Costin Moisil is an associate professor at the National University of Music Bucharest where he teaches ethnomusicology and academic writing. He is also a researcher at the Museum of the Romanian Peasant in Bucharest and an editor for the Ethnophonie CD series of traditional musics. His research focuses on Byzantine church music and oral musics in Romania. His last book is Construcția unei identități românești în muzica bisericească [Constructing a Romanian Identity in Church Music], 2018.
Since 2015 Moisil is an executive editor of Musicology Today: Journal of the National University of Music Bucharest. He was an Odobleja fellow of the New Europe College, Bucharest (2012-13). In 2016 he was awarded the Prize of the Union of Romanian Composers and Musicologists for historiography.


Anna G. Piotrowska’s main research interests are the sociological and cultural aspects of musical life.
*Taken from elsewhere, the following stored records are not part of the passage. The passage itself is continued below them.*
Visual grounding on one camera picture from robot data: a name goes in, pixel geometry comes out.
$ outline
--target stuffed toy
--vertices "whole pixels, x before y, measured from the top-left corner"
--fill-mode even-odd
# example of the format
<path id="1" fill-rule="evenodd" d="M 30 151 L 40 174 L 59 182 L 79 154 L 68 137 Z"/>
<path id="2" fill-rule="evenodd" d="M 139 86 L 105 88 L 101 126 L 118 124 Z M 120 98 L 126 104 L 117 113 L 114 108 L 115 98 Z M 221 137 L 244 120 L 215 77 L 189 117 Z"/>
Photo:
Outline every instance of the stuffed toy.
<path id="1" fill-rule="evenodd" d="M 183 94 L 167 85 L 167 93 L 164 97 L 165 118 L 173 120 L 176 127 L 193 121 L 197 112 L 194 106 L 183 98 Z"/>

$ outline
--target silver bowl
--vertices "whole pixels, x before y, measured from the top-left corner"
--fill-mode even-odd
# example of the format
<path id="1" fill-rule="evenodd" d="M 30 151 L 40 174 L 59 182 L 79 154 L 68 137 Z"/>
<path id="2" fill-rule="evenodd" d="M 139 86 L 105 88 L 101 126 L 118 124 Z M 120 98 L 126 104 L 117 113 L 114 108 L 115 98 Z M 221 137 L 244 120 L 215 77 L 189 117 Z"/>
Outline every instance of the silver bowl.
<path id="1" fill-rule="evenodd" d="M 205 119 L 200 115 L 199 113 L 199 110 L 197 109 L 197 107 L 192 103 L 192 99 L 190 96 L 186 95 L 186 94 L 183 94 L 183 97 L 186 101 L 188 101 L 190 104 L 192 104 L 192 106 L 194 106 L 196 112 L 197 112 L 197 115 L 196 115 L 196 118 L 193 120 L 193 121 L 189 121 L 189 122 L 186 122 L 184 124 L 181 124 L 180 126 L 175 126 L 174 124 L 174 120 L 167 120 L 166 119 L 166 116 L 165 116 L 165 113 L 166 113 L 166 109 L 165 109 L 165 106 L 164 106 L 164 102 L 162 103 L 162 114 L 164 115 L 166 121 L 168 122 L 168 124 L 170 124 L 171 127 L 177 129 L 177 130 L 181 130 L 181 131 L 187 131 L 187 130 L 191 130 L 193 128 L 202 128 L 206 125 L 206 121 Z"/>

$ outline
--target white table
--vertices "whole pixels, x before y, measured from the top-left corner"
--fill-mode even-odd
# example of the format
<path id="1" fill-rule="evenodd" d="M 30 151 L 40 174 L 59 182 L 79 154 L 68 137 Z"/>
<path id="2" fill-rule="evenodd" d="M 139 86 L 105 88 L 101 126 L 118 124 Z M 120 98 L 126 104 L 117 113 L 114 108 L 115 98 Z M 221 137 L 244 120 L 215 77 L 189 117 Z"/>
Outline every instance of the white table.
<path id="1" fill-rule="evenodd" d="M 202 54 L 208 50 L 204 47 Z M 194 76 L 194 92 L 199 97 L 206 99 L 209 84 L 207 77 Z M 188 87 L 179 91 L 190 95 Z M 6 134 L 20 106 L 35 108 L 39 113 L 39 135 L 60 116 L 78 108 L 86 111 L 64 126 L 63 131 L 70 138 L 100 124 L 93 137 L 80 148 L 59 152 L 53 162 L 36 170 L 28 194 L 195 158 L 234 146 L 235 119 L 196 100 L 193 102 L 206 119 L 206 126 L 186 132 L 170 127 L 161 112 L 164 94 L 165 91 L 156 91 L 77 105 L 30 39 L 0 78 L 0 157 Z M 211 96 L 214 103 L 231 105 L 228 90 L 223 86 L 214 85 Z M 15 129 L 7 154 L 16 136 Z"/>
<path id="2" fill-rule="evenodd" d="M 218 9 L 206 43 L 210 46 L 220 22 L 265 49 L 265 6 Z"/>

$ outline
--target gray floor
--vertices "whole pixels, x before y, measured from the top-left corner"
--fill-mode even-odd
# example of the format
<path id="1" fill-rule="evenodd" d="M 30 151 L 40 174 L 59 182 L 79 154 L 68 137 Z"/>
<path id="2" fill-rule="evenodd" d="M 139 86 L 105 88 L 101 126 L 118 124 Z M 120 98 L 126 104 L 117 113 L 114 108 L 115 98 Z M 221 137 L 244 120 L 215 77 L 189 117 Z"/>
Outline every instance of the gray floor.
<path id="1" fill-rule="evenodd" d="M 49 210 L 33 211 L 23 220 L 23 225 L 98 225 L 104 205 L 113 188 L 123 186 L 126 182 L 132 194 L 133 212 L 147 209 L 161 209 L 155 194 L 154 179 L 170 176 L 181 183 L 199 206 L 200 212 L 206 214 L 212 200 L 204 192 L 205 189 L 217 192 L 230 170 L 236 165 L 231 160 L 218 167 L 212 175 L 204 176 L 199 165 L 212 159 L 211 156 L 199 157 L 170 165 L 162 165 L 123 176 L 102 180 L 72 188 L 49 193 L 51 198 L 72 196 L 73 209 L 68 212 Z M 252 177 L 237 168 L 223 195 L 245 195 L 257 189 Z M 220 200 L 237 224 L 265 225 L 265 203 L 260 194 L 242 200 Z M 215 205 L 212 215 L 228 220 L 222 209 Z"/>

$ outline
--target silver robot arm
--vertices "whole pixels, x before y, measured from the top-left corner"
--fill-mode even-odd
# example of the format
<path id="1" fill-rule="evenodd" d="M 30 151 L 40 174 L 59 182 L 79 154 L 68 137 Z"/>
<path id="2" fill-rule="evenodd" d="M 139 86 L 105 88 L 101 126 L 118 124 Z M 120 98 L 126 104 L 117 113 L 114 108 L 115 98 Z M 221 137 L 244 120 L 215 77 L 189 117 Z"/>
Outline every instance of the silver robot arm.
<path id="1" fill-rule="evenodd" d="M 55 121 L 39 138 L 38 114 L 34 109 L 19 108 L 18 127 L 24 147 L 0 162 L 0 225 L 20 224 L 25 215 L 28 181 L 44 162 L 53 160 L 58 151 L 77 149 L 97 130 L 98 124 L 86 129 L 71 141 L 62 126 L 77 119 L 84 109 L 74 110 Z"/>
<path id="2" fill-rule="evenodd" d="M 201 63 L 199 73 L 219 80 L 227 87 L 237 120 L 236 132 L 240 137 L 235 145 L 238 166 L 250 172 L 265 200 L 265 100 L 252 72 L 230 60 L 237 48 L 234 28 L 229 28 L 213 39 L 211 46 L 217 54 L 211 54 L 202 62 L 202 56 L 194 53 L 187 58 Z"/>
She is a prolific author, having published several books, in both English, including Gypsy Music in European Culture (2013) and Polish, and numerous articles, in Polish, English, German, Slovak, and Georgian. She has been the recipient of a number of internationally renowned fellowships and awards, including Fulbright Fellow at Boston University, International Fellow at the New Europe College, the Moritz Csáky Prize of the Austrian Academy of Sciences, and the Mellon Fellowship at Edinburgh University. Anna G. Piotrowska has taken an active part in numerous international conferences and workshops. Currently, she takes part in the Towards a Global History of Music Balzan Musicology Project, directed by Reinhard Strohm. Piotrowska is professionally associated with the Institute of Musicology of the Jagiellonian University in Kraków, Poland.


Florinela Popa is associate professor at the National University of Music Bucharest, where she graduated music education and musicology, with Valentina Sandu-Dediu. She has taken part in international projects including Musica migransLebenslinien mittel- und osteuropäischer Musiker, headed by Helmut Loos, University of Leipzig (2007-08) and EthnoArc (2008). She has been a postdoctoral research fellow at New Europe College (2011-2012) and at MIDAS (Musical Institute for Doctoral Advanced Studies), National University of Music Bucharest (2012-13). She is the author of Mihail Jora: A European Modern (Bucharest, 2009) and Sergei Prokofiev (Bucharest, 2012); and co-author of the ten volumes in the series Documents in the Archive of the George Enescu National Museum: Articles on George Enescu in Periodicals (Bucharest, 2009-2017). In 2012, she was awarded the Union of the Romanian Composers and Musicology Prize for Historiography.


Valentina Sandu-Dediu studied musicology at the National University of Music Bucharest, graduating in 1990. She has taught Musicology and Stylistics at the same institution since 1993. She has written and edited 12 books, over 40 studies and 300 articles; see Ipostaze stilistice și simbolice ale manierismului în muzică [Stylistic and Symbolic Hypostases of Mannerism in Music] (1995), Rumänische Musik nach 1944 (2006), Alegeri, atitudini, afecte: Despre stil și retorică în muzică [Choices, Attitudes, Affects: Style and Rhetoric in Music] (2010), În căutarea consonanțelor [Searching for Consonances] (2017), Noi istorii ale muzicilor românești [New Histories of Romanian Musics] (2020) – co-editor and co-author.

Valentina Sandu-Dediu has been a fellow of the Wissenschaftskolleg zu Berlin and has been rector of New Europe College, Bucharest, since 2014. She is the recipient of the Peregrinus-Stiftung Prize of the Berlin-Brandenburg Akademie der Wissenschaften (2008). In 2010, she founded Musicology Today: Journal of the National University of Music Bucharest.